5. Penguatan karakter dan kepribadian bangsa.

Ilustrasi Ilham/era.id

Kubu Joko Widodo-Ma'ruf Amin ingin punya oposisi untuk pemerintahannya pada periode 2019-2024. Tapi, oposisi yang diinginkan adalah yang konstruktif, bukan asal menantang. Tujuannya agar penyelenggaraaan negara jadi sehat. Partai Gerindra dan PKS diharapkan bisa menjalankan tugas tersebut.

"Gerindra dan PKS sebagai koalisi utama Prabowo Subianto-Sandiaga Uno itu lebih terhormat dan baik bagi sehatnya demokrasi kalau ada di luar dan memimpin koalisi pengawas atau koalisi oposisi yang konstruktif. Bukan asal-asal saja," kata Sekjen Partai NasDem Johnny G Plate kepada wartawan di Jakarta, Senin (1/7/2019). Partai NasDem adalah satu dari sepuluh pendukung koalisi Jokowi-Ma'ruf.

Sementara itu, mengutip John Locke dalam Two Treaties of Government, kekuasaan negara terdiri dari: fungsi legislatif, fungsi eksekutif, dan fungsi federatif. 

Gagasan yang kemudian disempurnakan Montesquieu itu mengklasifikasikan kekuasaan negara ke dalam tiga cabang, yakni, kekuasaan legislatif sebagai pembuat undang-undang (UU), kekuasaan eksekutif untuk melaksanakan UU, dan kekuasaan untuk menghakimi atau yudikatif. 

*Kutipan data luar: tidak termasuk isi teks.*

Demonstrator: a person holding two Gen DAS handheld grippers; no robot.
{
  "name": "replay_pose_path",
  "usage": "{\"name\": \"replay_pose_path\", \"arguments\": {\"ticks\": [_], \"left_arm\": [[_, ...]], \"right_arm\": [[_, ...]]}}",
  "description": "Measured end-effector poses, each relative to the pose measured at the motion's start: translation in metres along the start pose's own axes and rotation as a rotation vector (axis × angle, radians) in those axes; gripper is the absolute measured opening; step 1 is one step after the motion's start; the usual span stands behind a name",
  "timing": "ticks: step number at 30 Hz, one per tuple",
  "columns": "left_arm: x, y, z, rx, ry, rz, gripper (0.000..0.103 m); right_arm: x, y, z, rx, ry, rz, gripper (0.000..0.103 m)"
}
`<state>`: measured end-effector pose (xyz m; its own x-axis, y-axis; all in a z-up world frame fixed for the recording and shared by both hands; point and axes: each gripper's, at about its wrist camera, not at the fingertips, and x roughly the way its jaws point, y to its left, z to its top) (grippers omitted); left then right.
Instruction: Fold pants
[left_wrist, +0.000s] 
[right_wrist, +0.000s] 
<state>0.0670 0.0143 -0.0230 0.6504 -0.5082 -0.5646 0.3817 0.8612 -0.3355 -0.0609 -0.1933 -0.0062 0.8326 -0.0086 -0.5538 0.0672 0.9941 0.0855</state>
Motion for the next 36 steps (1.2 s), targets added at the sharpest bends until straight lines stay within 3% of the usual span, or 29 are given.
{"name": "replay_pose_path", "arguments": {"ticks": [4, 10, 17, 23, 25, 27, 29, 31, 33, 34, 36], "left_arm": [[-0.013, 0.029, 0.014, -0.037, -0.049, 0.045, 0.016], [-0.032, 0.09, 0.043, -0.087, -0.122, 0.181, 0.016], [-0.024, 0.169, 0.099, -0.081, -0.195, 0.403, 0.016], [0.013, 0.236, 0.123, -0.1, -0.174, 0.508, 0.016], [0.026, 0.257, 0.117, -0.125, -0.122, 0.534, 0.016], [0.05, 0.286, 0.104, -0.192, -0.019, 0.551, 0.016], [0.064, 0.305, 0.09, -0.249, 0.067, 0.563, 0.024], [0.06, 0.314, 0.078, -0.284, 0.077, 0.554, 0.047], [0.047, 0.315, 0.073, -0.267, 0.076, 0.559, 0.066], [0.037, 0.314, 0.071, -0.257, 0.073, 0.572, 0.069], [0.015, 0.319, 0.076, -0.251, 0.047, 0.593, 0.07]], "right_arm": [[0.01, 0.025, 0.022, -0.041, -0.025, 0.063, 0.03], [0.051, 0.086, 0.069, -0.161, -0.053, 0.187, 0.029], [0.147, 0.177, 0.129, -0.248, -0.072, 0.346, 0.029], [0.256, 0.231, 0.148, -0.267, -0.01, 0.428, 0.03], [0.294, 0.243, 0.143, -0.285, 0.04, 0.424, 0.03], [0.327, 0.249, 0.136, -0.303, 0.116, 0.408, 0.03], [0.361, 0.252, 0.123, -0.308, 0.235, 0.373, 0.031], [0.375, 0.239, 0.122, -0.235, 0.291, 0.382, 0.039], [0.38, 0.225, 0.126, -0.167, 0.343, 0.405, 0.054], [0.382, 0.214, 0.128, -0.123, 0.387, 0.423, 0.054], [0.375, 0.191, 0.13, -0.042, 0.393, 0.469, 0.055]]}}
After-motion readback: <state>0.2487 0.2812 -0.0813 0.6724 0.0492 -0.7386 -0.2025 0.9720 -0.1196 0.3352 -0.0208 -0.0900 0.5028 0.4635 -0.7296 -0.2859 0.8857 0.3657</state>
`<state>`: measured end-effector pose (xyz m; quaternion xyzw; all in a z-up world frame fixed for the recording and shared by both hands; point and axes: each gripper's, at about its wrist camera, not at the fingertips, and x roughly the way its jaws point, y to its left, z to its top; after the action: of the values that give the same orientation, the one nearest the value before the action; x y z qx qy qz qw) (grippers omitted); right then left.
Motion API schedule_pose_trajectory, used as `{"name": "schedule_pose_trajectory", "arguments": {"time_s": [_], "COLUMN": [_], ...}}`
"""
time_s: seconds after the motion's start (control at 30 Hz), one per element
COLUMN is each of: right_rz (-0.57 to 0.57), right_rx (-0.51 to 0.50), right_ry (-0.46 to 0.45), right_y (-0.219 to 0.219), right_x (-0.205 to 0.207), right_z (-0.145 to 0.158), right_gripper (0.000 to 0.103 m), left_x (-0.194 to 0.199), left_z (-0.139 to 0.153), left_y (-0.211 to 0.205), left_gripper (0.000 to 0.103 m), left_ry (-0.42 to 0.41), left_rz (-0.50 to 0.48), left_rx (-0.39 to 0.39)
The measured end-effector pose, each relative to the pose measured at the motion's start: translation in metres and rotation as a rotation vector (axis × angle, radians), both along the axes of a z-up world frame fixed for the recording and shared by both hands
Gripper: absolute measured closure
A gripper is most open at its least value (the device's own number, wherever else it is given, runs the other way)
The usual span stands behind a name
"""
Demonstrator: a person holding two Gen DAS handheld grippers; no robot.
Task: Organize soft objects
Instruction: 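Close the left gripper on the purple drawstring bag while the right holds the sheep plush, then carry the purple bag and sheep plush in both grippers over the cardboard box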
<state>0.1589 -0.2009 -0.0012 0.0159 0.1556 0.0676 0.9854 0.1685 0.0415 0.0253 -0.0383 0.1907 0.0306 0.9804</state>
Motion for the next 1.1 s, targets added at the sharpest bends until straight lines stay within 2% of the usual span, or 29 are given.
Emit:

Hal itu sejalan dengan penegakan prinsip kedaulatan rakyat yang dipahami sebagai prinsip checks and balances. Istilah tersebut merupakan prinsip saling mengimbangi dan mengawasi antarcabang kekuasaan.    

Dalam konteks kekuasaan Negara, Presiden wajib memperhatikan betul suara DPR dalam hal fungsi legislasi, fungsi pengawasan terhadap jalannya pemerintahan dan fungsi Anggaran Pendapatan dan Belanja Negara (APBN). Oleh karenanya perlu ada mekanisme hubungan yang lebih jelas antara lembaga Kepresidenan (eksekutif) dan DPR (legislatif) meupun lembaga Negara lainnya. 

Agar kekuasaan tetap seimbang, dalam alam demokrasi dikenal dengan yang namanya oposisi. Secara umum, oposisi bisa diartikan sebagai partai penentang di dewan perwakilan yang menentang dan mengkritik pendapat atau kebijakan politik dari golongan yang berkuasa. Partai yang menjadi oposisi sudah pasti mereka yang kalah dalam  Pilpres. 

Dalam praktiknya, salah satu cara untuk menyeimbangkan dan mengawasi kekuasaan bisa lewat DPR. Oleh karena itu, agar fungsi kontrol tetap ada, peran oposisi bisa dibilang tidak boleh hilang.